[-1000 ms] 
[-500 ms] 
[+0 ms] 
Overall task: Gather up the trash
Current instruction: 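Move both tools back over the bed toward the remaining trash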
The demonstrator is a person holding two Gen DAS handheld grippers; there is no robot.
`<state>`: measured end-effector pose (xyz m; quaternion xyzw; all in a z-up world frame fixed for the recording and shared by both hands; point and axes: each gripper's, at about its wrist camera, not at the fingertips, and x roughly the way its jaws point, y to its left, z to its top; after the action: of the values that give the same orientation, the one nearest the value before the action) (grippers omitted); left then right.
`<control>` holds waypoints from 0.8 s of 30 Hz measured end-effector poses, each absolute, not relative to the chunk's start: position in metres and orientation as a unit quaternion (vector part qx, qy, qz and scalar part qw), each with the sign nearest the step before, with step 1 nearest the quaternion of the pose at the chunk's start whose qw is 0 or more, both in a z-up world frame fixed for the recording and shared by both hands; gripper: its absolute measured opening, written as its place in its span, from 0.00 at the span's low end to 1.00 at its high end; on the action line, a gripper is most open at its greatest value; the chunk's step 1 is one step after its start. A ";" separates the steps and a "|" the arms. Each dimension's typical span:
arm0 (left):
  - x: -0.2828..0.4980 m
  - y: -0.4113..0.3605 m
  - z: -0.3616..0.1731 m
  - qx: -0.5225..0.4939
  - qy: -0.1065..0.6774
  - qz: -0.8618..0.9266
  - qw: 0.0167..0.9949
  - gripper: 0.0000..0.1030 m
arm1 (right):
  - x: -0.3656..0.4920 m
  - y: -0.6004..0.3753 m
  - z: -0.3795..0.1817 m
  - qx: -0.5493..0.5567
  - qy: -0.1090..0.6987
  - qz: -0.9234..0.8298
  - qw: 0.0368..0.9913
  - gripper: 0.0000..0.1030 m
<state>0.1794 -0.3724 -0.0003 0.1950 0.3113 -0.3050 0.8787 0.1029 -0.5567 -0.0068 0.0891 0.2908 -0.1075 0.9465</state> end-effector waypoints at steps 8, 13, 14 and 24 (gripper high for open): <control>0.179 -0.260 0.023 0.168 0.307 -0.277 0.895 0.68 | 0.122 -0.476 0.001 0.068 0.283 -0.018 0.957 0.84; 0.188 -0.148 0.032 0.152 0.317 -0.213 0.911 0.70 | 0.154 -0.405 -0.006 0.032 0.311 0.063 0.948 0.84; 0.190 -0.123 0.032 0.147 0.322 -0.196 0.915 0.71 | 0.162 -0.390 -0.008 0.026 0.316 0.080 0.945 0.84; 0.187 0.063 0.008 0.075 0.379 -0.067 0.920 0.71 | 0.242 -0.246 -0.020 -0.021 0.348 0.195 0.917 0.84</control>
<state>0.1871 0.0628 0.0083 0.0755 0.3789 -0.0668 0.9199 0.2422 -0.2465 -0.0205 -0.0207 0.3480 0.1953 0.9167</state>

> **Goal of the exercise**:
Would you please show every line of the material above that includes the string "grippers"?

> **Solution**:
The demonstrator is a person holding two Gen DAS handheld grippers; there is no robot.
`<state>`: measured end-effector pose (xyz m; quaternion xyzw; all in a z-up world frame fixed for the recording and shared by both hands; point and axes: each gripper's, at about its wrist camera, not at the fingertips, and x roughly the way its jaws point, y to its left, z to its top; after the action: of the values that give the same orientation, the one nearest the value before the action) (grippers omitted); left then right.

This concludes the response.